A finales de 2012 buena parte de los 68.000 soldados estadounidenses en Afganistán se dedicaban a formar al ejército afgano, pues, si bien algunos funcionarios afganos creen que sus militares están preparados para asumir la seguridad del país, ésa no es una opinión mayoritaria. Así, por ejemplo, el centro de estudios Grupo Internacional de Crisis (ICG) publicó un informe el pasado mes de octubre en el que se afirmaba que la policía y ejército afganos no estaban preparados para responsabilizarse de la seguridad del país.

A la vista de los hechos de los últimos años, muchos norteamericanos se preguntan cuál es el balance de once años de ocupación de Afganistán y en qué dirección se puede esperar que evolucione a partir de ahora. Hay mucho que lamentar. Han muerto más de 2.000 soldados norteamericanos, 1.000 soldados de otros países -entre ellos 100 españoles- y 10.000 miembros de las fuerzas de seguridad afganas. Se calcula el número de bajas civiles en unos 20.000 (la inmensa mayoría de éstas fueron víctimas de los insurgentes, según la ONU). La guerra ha costado a EE.UU. 1,4 billones de dólares (y a España 3.500 millones de euros). La reconstrucción de Afganistán ya ha costado más de 100.000 millones de dólares, y queda mucho por hacer. Y como es de esperar, hay un enorme y creciente resentimiento entre los afganos contra la tropas extranjeras.

Sin embargo, se pueden contabilizar algunos avances durante la ocupación. El país se ha urbanizado, lo cual debilita las afiliaciones étnicas y tribales y ayuda a las mujeres a acceder al trabajo y a los estudios. En 2002, había sólo 900.000 alumnos en las escuelas primarias, y casi todos eran varones. Ahora hay 8 millones de alumnos, de los cuales casi la tercera parte son niñas. Las matrículas universitarias han aumentado de 8.000 en 2001 a 77.000 en 2011, y un 20 por ciento de los alumnos universitarios son mujeres. Las mujeres también han avanzado en otros terrenos. Tienen ahora un 27% de los escaños en el parlamento, tres miembros del Gabinete y 120 puestos judiciales.

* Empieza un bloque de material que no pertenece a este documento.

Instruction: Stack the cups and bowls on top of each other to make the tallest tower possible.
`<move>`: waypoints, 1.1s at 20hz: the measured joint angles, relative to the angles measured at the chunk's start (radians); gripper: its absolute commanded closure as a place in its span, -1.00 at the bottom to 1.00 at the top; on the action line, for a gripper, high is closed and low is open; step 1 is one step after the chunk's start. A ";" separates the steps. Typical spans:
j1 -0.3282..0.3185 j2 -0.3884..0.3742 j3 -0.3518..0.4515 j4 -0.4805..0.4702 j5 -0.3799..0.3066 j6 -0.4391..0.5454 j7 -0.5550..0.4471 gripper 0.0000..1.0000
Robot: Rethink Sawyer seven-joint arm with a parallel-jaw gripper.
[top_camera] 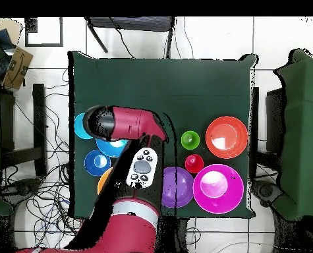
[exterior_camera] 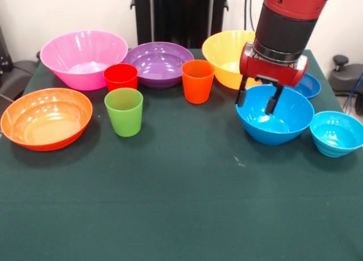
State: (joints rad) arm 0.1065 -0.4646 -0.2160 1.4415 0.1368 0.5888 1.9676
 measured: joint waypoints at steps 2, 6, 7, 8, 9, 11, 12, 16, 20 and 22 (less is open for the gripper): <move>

Por otra parte, se han producido progresos en infraestructura y tecnología. Así, el número de personas con acceso a electricidad se ha triplicado; más de 20 millones de personas tiene acceso a teléfonos móviles, comparado con cero hace una década; y más de 300.000 niños afganos están en Facebook. El acceso a los servicios básicos de salud ha aumentado del 9 por ciento en 2001 a más del 60 por ciento en 2012, mientras que la esperanza de vida ha aumentado de 44 a 60 años durante la última década, la tasa de mortalidad maternal ha bajado un 80 por ciento y la tasa de mortalidad infantil ha bajado un 44 por ciento.

Todo este progreso es por supuesto muy frágil, pues unos pocos meses de caos podrían deshacerlo todo. Y ahí está la preocupación. 2013 va a ser un año de transición complejo, pues en 2014 se celebrarán elecciones presidenciales y finalizarán las operaciones de combate de EE.UU. y la OTAN.

Las elecciones son preocupantes. El ICG, en su informe de octubre de 2012, pronosticaba que las elecciones de 2014 estarán plagadas de fraude. El presidente actual, Hamid Karzai, no puede volver a presentarse, pero es posible que influya para que se elija a su hermano Mahmoud, un personaje asociado a casos de corrupción.

Otra preocupación son las milicias, por ahora nominalmente aliadas al gobierno afgano. Fue necesaria su colaboración para echar a los talibanes, pero en muchos lugares son más poderosos que las fuerzas del gobierno. Una lucha devastadora entre las múltiples facciones étnicas y políticas es posible. Hay poca confianza en la capacidad del ejército afgano para mantener el orden, pero por lo menos los soldados extranjeros estarán a su lado, apoyándolo y entrenándolo durante muchos años, y el dinero estadounidenses seguirá manteniéndolo.

Esperemos que la retirada de las tropas de la OTAN no tenga el mismo efecto que la retirada soviética en la década de los noventa, pues en cuanto los soviéticos abandonaron el país, bandas de milicias se apoderaron de Afganistán. Fue un período de caos, abriendo la puerta para que los talibanes tomaran el poder y empezaran a decretar su propia forma brutal de justicia.